Overall, experts say human interactions are one of the biggest killers of whales, through collisions with ships or entanglements with ropes and other fishing gear.
It’s a particular threat this winter, when animals that are usually preyed upon by whales would have approached the shore, according to NOAA officials. This change leads humpback whales and other whales to follow, creating more overlap where whales and ships share the same waters.
And as Wilkin notes, whale population growth could be a factor. “As the abundance of whales increases, we will have more whales in different places,” she said.
For right whales, the agency says human interaction is the leading cause of death.
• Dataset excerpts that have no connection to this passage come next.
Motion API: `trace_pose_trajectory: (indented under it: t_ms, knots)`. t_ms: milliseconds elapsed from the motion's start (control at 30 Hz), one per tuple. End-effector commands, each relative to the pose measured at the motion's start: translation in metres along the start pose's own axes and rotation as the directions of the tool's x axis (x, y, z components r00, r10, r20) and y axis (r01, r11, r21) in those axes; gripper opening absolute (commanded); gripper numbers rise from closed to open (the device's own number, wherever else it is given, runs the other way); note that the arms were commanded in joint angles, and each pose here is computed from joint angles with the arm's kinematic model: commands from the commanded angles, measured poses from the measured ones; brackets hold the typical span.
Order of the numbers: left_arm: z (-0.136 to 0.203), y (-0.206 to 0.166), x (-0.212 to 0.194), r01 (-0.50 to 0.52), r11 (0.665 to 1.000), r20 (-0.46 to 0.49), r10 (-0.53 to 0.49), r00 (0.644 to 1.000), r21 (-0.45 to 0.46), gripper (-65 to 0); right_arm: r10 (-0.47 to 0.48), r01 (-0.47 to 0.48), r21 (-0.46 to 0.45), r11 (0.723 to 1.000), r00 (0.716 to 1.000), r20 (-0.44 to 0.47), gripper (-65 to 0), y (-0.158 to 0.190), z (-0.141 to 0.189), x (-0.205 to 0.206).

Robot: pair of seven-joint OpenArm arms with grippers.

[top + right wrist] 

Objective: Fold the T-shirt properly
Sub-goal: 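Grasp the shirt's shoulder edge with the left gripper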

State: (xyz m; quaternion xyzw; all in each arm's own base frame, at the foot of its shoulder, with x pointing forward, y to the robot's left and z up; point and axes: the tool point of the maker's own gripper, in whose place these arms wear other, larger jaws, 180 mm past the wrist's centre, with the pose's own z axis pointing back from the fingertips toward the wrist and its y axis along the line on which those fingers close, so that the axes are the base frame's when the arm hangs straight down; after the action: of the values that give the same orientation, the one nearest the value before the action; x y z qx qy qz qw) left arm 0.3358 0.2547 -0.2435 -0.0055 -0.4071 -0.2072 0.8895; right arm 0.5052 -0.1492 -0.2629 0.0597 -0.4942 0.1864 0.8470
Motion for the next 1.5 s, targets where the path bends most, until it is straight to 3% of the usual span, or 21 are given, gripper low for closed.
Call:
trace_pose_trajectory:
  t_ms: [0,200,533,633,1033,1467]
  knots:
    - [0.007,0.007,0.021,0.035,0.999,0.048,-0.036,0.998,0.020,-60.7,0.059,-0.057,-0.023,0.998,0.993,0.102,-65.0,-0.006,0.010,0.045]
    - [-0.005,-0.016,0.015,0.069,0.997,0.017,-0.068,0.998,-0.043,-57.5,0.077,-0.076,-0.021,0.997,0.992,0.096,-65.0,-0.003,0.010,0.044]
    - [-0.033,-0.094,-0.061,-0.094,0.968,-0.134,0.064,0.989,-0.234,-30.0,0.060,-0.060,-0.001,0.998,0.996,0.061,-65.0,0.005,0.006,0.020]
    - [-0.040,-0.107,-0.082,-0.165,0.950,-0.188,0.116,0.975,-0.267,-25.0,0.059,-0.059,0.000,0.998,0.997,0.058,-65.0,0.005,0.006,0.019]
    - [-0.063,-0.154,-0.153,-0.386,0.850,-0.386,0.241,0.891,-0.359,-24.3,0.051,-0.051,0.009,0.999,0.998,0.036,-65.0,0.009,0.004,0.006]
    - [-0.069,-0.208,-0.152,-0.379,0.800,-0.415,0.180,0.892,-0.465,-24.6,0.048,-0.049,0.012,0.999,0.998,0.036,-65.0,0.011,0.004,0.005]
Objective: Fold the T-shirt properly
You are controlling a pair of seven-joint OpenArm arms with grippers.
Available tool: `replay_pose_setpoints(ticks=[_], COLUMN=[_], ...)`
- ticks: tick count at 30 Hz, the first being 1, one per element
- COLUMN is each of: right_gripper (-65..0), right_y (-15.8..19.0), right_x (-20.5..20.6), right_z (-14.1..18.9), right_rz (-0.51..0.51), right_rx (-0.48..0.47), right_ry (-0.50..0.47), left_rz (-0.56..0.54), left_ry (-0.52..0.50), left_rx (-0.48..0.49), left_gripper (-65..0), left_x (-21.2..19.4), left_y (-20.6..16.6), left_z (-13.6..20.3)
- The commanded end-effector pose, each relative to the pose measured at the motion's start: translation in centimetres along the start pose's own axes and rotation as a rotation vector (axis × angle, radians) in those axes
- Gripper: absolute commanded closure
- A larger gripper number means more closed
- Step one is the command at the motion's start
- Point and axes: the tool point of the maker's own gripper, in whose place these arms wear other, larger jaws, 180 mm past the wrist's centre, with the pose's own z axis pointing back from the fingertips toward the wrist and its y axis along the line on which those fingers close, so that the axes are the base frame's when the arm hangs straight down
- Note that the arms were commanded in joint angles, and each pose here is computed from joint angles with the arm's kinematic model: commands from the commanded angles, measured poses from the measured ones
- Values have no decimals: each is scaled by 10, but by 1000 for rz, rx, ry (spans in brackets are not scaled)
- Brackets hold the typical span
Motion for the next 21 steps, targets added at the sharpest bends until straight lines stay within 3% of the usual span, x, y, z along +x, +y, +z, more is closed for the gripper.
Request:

About half of the humpback whales that died in the recent spike underwent some level of autopsy, according to NOAA. Of this number, approximately 40% showed signs of collision or entanglement with a vessel.
The causes of whale death can only be determined in a fraction of cases, in part because of the difficulty of examining a whale that dies in the wild, from its enormous size to the various states of decomposition that might have occurred. .
For UME affecting gray whales in the Pacific Ocean, the cause is still undetermined, although the researchers note that among the dead whales that were examined, several had “evidence of emaciation”.
One thing that ongoing UMEs on both sides of the coast have in common is their large scale: while historically some UMEs have been highly localized, tracking maps show that strandings of humpback, gray and outbursts have occurred along the Atlantic and Pacific coasts. .
It’s a stark contrast to previous clusters of deaths, like the 14 humpback whales that died of a biotoxin in 1987 – all in an area around Cape Cod, Mass. In this case, the deaths were attributed to saxitoxin, which is produced by red tide algae and can accumulate in mackerel – which the whales then eat.